Activity
Show all lines below holding the string "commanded".

-------- Data below --------

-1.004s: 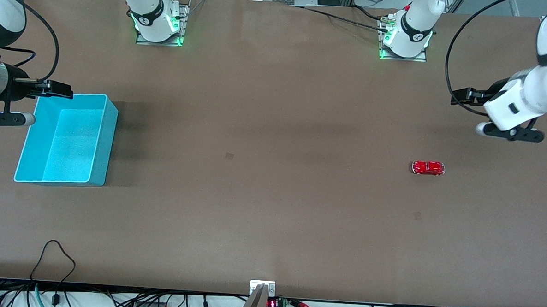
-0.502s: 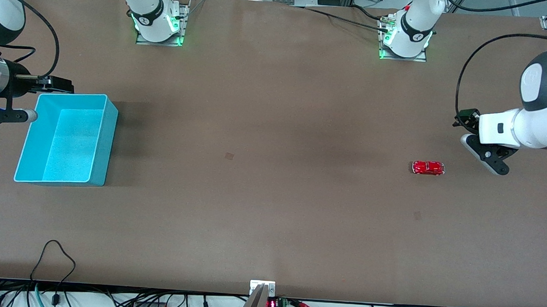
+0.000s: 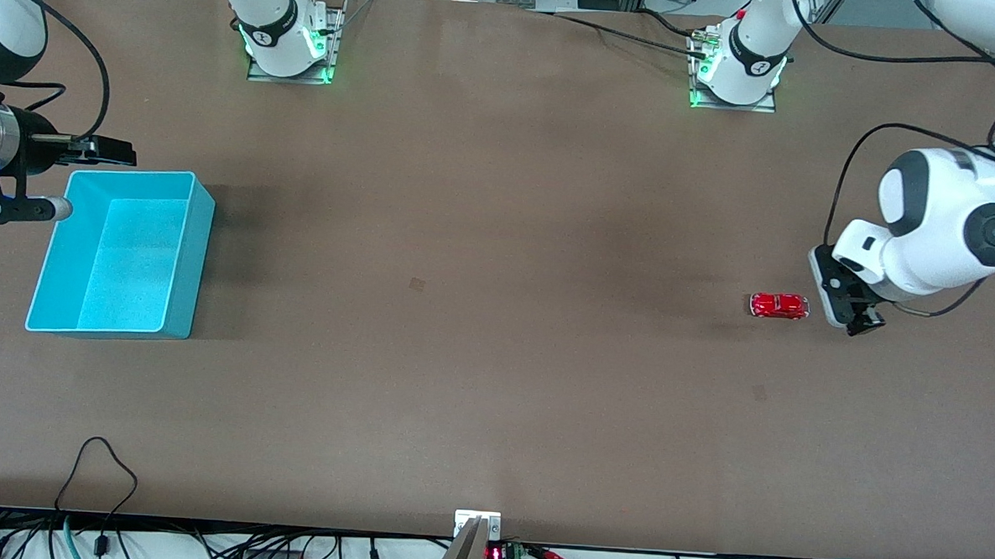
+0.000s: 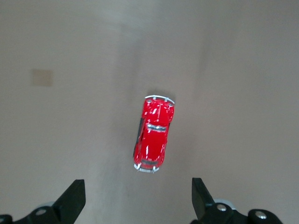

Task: Wind red beetle toy and store in blue box
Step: 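Lower the left gripper and grasp the red toy car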

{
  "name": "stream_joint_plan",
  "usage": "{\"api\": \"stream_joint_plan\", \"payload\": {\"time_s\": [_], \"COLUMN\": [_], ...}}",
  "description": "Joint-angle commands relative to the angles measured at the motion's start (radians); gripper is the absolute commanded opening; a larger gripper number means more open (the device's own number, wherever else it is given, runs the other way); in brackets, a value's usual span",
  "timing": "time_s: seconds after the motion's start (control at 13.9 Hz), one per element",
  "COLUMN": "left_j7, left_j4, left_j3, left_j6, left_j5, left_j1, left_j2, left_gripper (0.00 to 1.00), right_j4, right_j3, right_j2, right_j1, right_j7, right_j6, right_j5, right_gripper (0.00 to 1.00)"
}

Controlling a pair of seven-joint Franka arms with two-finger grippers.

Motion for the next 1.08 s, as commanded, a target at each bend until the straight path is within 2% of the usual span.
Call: {"api": "stream_joint_plan", "payload": {"time_s": [0.0,0.29,0.57,0.79,0.86,1.0], "left_j7": [0.067,0.162,0.162,0.180,0.182,0.182], "left_j4": [-0.068,-0.084,-0.093,-0.116,-0.119,-0.119], "left_j3": [-0.005,-0.007,-0.008,-0.008,-0.008,-0.008], "left_j6": [0.089,0.203,0.238,0.299,0.306,0.304], "left_j5": [0.019,0.017,0.019,0.017,0.017,0.017], "left_j1": [0.001,0.007,-0.001,-0.001,-0.001,-0.004], "left_j2": [0.012,0.078,0.113,0.131,0.136,0.142], "left_gripper": [1.00,1.00,0.86,0.80,0.71,0.32], "right_j4": [-0.001,-0.002,0.001,0.001,0.001,0.001], "right_j3": [0.000,0.000,0.000,0.000,0.000,0.000], "right_j2": [-0.003,-0.003,-0.003,0.000,0.000,0.000], "right_j1": [0.004,0.004,0.016,0.012,0.012,0.012], "right_j7": [-0.005,-0.007,-0.005,-0.008,-0.007,-0.008], "right_j6": [-0.009,-0.009,-0.009,-0.009,-0.012,-0.014], "right_j5": [-0.010,-0.018,-0.019,-0.019,-0.019,-0.018], "right_gripper": [1.00,1.00,1.00,1.00,1.00,1.00]}}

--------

Written solution
  "description": "Joint-angle commands relative to the angles measured at the motion's start (radians); gripper is the absolute commanded opening; a larger gripper number means more open (the device's own number, wherever else it is given, runs the other way); in brackets, a value's usual span",
Motion for the next 1.08 s, as commanded, a target at each bend until the straight path is within 2% of the usual span.

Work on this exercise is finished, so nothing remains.